**EXERCISE OBJECTIVE:** For this exercise, transcribe all of the records exactly as given.

Extracted data entries

=====

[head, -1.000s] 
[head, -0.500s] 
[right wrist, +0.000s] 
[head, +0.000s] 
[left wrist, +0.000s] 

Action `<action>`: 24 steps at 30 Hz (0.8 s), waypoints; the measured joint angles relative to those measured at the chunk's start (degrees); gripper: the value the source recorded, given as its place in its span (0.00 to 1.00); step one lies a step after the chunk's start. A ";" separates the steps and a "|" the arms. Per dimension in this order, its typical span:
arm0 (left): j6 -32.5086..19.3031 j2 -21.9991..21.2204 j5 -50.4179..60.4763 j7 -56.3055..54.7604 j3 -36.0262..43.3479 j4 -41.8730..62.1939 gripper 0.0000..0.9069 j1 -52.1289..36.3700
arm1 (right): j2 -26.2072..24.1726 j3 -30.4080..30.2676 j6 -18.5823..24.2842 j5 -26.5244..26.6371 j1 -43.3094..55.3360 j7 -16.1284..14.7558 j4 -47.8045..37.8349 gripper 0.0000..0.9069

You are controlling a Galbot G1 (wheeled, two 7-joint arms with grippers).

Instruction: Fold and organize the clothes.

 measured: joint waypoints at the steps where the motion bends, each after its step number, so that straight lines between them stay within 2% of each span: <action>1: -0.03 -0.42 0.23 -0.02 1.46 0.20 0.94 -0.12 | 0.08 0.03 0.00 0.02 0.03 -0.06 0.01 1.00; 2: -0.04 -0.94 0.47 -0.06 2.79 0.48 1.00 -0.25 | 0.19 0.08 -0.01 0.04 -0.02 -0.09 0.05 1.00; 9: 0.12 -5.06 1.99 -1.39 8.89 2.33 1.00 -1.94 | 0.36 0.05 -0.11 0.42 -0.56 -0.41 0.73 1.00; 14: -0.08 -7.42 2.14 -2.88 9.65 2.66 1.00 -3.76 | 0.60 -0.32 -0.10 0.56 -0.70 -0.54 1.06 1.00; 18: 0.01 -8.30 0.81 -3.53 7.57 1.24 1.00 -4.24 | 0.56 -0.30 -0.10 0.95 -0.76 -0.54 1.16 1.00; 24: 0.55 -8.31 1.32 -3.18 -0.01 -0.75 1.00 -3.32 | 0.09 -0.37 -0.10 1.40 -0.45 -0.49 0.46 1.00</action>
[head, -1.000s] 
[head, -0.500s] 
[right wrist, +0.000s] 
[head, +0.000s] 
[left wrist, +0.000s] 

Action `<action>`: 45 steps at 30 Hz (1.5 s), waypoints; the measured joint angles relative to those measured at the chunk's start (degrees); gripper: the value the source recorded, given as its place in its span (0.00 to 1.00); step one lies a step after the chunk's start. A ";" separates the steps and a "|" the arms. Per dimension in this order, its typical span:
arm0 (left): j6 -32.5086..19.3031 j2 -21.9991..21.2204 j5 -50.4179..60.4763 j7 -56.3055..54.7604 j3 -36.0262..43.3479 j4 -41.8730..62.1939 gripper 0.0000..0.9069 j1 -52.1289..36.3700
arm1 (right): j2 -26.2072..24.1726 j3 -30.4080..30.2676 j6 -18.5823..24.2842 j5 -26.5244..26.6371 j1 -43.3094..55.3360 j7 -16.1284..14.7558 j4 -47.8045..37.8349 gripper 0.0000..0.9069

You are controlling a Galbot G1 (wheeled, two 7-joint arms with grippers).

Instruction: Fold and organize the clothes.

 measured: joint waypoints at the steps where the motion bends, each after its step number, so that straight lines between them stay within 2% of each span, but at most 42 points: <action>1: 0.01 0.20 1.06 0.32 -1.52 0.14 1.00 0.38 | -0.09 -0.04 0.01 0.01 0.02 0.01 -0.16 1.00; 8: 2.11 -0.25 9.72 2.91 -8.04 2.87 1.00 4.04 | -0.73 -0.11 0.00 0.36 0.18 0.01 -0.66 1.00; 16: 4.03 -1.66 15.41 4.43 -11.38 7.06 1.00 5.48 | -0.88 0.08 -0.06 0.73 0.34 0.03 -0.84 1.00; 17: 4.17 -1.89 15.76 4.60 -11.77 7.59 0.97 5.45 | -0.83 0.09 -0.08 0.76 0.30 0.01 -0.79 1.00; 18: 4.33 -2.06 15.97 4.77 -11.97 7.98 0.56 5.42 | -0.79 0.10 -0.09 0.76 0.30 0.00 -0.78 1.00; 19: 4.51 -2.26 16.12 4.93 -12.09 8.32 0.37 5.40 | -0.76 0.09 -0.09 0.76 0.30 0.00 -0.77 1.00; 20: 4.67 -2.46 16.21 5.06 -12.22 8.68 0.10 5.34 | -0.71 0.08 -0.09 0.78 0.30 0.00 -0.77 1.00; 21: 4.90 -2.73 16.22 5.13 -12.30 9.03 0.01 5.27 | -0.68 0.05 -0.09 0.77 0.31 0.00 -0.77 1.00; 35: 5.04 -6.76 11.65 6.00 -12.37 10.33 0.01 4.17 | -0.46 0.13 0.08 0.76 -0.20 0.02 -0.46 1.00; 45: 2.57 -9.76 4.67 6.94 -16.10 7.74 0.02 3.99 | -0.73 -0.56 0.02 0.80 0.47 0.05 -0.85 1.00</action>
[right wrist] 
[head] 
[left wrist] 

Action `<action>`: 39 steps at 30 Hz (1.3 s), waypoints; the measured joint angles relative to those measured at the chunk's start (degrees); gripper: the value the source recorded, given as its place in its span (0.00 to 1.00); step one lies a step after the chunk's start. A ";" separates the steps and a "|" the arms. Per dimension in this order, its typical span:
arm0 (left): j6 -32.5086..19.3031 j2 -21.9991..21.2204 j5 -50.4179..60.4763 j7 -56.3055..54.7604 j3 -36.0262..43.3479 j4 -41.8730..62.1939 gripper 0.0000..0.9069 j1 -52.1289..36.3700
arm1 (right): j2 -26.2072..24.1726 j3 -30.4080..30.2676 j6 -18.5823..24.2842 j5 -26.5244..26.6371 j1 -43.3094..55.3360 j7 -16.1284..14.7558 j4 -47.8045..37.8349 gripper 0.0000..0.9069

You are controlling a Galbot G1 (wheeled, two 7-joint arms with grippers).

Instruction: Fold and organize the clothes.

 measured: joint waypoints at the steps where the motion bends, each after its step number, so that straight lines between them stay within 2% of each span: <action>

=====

**RESULT FOR THIS TASK:**
[head, -1.000s] 
[head, -0.500s] 
[right wrist, +0.000s] 
[head, +0.000s] 
[left wrist, +0.000s] 

Action `<action>`: 24 steps at 30 Hz (0.8 s), waypoints; the measured joint angles relative to those measured at the chunk's start (degrees); gripper: the value the source recorded, given as its place in its span (0.00 to 1.00); step one lies a step after the chunk's start. A ";" separates the steps and a "|" the arms. Per dimension in this order, its typical span:
arm0 (left): j6 -32.5086..19.3031 j2 -21.9991..21.2204 j5 -50.4179..60.4763 j7 -56.3055..54.7604 j3 -36.0262..43.3479 j4 -41.8730..62.1939 gripper 0.0000..0.9069 j1 -52.1289..36.3700
arm1 (right): j2 -26.2072..24.1726 j3 -30.4080..30.2676 j6 -18.5823..24.2842 j5 -26.5244..26.6371 j1 -43.3094..55.3360 j7 -16.1284..14.7558 j4 -47.8045..37.8349 gripper 0.0000..0.9069

You are controlling a Galbot G1 (wheeled, two 7-joint arms with grippers).

Instruction: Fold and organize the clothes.

 measured: joint waypoints at the steps where the motion bends, each after its step number, so that straight lines between them stay within 2% of each span: <action>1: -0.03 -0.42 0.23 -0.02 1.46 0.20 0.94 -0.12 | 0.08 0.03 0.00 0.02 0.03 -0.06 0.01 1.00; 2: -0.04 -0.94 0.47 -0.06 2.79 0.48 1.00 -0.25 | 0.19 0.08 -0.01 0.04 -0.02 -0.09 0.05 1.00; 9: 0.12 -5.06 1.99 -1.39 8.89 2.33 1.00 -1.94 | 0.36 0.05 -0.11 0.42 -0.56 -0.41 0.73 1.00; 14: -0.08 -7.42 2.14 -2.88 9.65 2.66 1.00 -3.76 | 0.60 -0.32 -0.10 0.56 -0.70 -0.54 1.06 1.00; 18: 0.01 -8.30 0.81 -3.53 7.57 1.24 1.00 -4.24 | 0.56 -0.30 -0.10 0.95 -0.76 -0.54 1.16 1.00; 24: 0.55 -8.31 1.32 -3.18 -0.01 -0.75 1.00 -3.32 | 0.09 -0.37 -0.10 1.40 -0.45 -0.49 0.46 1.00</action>
[head, -1.000s] 
[head, -0.500s] 
[right wrist, +0.000s] 
[head, +0.000s] 
[left wrist, +0.000s] 

Action `<action>`: 45 steps at 30 Hz (1.5 s), waypoints; the measured joint angles relative to those measured at the chunk's start (degrees); gripper: the value the source recorded, given as its place in its span (0.00 to 1.00); step one lies a step after the chunk's start. A ";" separates the steps and a "|" the arms. Per dimension in this order, its typical span:
arm0 (left): j6 -32.5086..19.3031 j2 -21.9991..21.2204 j5 -50.4179..60.4763 j7 -56.3055..54.7604 j3 -36.0262..43.3479 j4 -41.8730..62.1939 gripper 0.0000..0.9069 j1 -52.1289..36.3700
arm1 (right): j2 -26.2072..24.1726 j3 -30.4080..30.2676 j6 -18.5823..24.2842 j5 -26.5244..26.6371 j1 -43.3094..55.3360 j7 -16.1284..14.7558 j4 -47.8045..37.8349 gripper 0.0000..0.9069

You are controlling a Galbot G1 (wheeled, two 7-joint arms with grippers).

Instruction: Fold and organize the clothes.

 measured: joint waypoints at the steps where the motion bends, each after its step number, so that straight lines between them stay within 2% of each span, but at most 42 points: <action>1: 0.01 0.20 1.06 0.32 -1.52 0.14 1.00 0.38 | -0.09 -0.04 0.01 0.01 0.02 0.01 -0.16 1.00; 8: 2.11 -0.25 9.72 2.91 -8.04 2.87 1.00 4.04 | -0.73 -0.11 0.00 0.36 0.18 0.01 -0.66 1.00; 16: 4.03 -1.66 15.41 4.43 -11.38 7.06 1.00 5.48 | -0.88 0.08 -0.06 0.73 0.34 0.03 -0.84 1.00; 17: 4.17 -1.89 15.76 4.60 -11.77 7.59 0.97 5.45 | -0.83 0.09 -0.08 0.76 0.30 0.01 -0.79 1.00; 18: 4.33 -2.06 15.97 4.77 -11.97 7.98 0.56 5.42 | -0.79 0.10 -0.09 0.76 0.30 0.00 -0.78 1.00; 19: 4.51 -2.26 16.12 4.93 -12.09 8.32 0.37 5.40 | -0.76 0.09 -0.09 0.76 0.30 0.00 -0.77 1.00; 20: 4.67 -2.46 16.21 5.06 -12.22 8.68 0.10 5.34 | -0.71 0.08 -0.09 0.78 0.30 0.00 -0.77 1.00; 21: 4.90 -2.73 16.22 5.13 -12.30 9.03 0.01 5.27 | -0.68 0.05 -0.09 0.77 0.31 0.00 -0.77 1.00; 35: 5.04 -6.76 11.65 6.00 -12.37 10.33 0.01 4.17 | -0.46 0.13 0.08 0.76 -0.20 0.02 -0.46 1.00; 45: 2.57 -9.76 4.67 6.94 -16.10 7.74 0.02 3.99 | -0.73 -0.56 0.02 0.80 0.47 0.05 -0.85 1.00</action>
[right wrist] 
[head] 
[left wrist] 

Action `<action>`: 39 steps at 30 Hz (1.3 s), waypoints; the measured joint angles relative to those measured at the chunk's start (degrees); gripper: the value the source recorded, given as its place in its span (0.00 to 1.00); step one lies a step after the chunk's start. A ";" separates the steps and a "|" the arms. Per dimension in this order, its typical span:
arm0 (left): j6 -32.5086..19.3031 j2 -21.9991..21.2204 j5 -50.4179..60.4763 j7 -56.3055..54.7604 j3 -36.0262..43.3479 j4 -41.8730..62.1939 gripper 0.0000..0.9069 j1 -52.1289..36.3700
arm1 (right): j2 -26.2072..24.1726 j3 -30.4080..30.2676 j6 -18.5823..24.2842 j5 -26.5244..26.6371 j1 -43.3094..55.3360 j7 -16.1284..14.7558 j4 -47.8045..37.8349 gripper 0.0000..0.9069

You are controlling a Galbot G1 (wheeled, two 7-joint arms with grippers).

Instruction: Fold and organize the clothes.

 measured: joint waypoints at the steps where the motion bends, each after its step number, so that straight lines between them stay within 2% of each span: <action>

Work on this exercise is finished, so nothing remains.